**Work required:**
In your copy of the listing below, reproduce each word exactly and include no pictures.

____________

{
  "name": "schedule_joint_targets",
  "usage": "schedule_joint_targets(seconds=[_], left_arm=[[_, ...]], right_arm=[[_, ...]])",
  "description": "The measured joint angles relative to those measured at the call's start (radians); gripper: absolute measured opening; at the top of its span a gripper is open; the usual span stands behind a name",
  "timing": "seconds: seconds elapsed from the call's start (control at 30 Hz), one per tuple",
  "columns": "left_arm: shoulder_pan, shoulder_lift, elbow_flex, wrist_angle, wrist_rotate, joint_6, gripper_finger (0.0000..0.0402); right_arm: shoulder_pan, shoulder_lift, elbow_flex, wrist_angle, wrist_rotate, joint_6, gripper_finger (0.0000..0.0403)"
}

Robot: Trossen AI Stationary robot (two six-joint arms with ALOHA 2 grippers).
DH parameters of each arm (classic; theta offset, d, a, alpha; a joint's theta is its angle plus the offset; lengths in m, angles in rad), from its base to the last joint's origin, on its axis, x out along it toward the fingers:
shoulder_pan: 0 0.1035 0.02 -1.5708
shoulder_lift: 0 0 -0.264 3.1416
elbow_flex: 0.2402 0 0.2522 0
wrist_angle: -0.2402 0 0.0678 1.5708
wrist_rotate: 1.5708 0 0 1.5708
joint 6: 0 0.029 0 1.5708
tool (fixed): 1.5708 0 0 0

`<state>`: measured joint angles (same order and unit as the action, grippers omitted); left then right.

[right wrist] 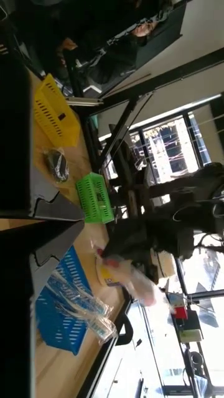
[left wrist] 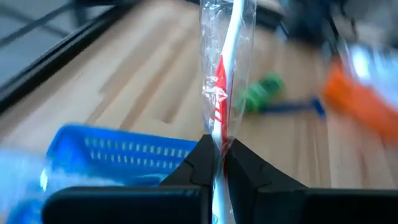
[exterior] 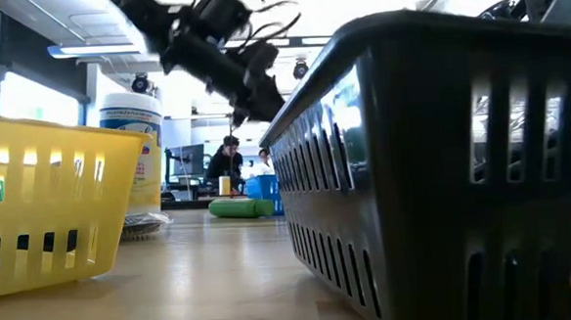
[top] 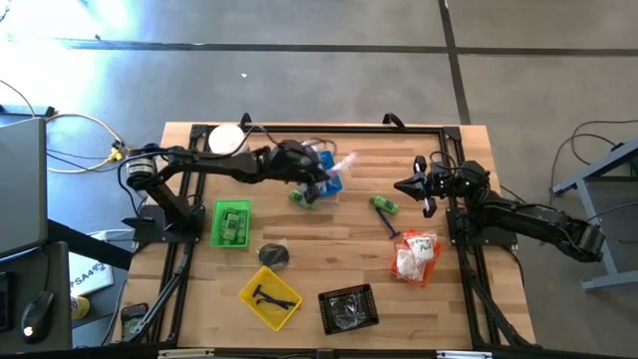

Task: Pick & Place Travel size toiletries
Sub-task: Put the red toothbrush into the blue bin

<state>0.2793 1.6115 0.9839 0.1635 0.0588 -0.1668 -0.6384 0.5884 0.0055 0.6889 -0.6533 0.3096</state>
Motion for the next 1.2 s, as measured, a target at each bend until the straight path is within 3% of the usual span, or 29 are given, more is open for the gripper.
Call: schedule_joint_targets(seconds=[0.07, 0.17, 0.3, 0.43, 0.57, 0.77, 1.2], left_arm=[[0.005, 0.000, -0.082, 0.144, -0.062, -0.148, 0.0016], [-0.017, 0.000, -0.166, 0.259, -0.265, -0.304, 0.0016], [-0.076, 0.000, -0.187, 0.260, -0.527, -0.379, 0.0016], [-0.119, 0.030, -0.169, 0.259, -0.643, -0.410, 0.0016], [-0.138, 0.085, -0.152, 0.264, -0.702, -0.491, 0.0016], [-0.136, 0.155, -0.141, 0.300, -0.702, -0.546, 0.0016], [-0.135, 0.163, -0.138, 0.306, -0.750, -0.564, 0.0016]], right_arm=[[0.000, 0.000, 0.000, -0.002, 0.000, 0.000, 0.0002], [-0.001, 0.000, 0.000, -0.001, 0.000, -0.010, 0.0002], [-0.001, 0.000, 0.000, 0.000, 0.000, -0.026, 0.0002], [-0.001, 0.000, 0.000, 0.002, 0.017, -0.038, 0.0002], [-0.001, 0.000, 0.000, 0.003, 0.045, -0.045, 0.0002], [-0.001, 0.000, 0.000, 0.003, 0.047, -0.045, 0.0002], [-0.001, 0.000, 0.000, 0.003, 0.045, -0.045, 0.0002]])
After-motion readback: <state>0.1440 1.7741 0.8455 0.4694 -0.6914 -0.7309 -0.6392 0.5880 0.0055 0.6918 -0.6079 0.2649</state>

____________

**Result of the exercise:**
{
  "name": "schedule_joint_targets",
  "usage": "schedule_joint_targets(seconds=[_], left_arm=[[_, ...]], right_arm=[[_, ...]])",
  "description": "The measured joint angles relative to those measured at the call's start (radians); gripper: absolute measured opening; at the top of its span a gripper is open; the usual span stands behind a name",
  "timing": "seconds: seconds elapsed from the call's start (control at 30 Hz), one per tuple",
  "columns": "left_arm: shoulder_pan, shoulder_lift, elbow_flex, wrist_angle, wrist_rotate, joint_6, gripper_finger (0.0000..0.0402); right_arm: shoulder_pan, shoulder_lift, elbow_flex, wrist_angle, wrist_rotate, joint_6, gripper_finger (0.0000..0.0403)"
}

Robot: Trossen AI Stationary robot (two six-joint arms with ALOHA 2 grippers).
DH parameters of each arm (classic; theta offset, d, a, alpha; a joint's theta is its angle plus the offset; lengths in m, angles in rad), from its base to the last joint's origin, on its axis, x out along it toward the fingers:
shoulder_pan: 0 0.1035 0.02 -1.5708
shoulder_lift: 0 0 -0.264 3.1416
elbow_flex: 0.2402 0 0.2522 0
wrist_angle: -0.2402 0 0.0678 1.5708
wrist_rotate: 1.5708 0 0 1.5708
joint 6: 0 0.029 0 1.5708
tool (fixed): 1.5708 0 0 0

`<state>`: measured joint angles (same order and unit as the action, grippers omitted); left then right.

[right wrist] 
[left wrist] 
[exterior] 
[top] 

Task: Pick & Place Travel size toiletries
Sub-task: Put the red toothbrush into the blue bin

<state>0.2793 1.6115 0.9839 0.1635 0.0588 -0.1668 -0.6384 0.5884 0.0055 0.6889 -0.6533 0.3096</state>
Motion for the next 1.2 s, as measured, a target at each bend until the straight path is within 3% of the usual span, or 29 are given, more is open for the gripper.
Call: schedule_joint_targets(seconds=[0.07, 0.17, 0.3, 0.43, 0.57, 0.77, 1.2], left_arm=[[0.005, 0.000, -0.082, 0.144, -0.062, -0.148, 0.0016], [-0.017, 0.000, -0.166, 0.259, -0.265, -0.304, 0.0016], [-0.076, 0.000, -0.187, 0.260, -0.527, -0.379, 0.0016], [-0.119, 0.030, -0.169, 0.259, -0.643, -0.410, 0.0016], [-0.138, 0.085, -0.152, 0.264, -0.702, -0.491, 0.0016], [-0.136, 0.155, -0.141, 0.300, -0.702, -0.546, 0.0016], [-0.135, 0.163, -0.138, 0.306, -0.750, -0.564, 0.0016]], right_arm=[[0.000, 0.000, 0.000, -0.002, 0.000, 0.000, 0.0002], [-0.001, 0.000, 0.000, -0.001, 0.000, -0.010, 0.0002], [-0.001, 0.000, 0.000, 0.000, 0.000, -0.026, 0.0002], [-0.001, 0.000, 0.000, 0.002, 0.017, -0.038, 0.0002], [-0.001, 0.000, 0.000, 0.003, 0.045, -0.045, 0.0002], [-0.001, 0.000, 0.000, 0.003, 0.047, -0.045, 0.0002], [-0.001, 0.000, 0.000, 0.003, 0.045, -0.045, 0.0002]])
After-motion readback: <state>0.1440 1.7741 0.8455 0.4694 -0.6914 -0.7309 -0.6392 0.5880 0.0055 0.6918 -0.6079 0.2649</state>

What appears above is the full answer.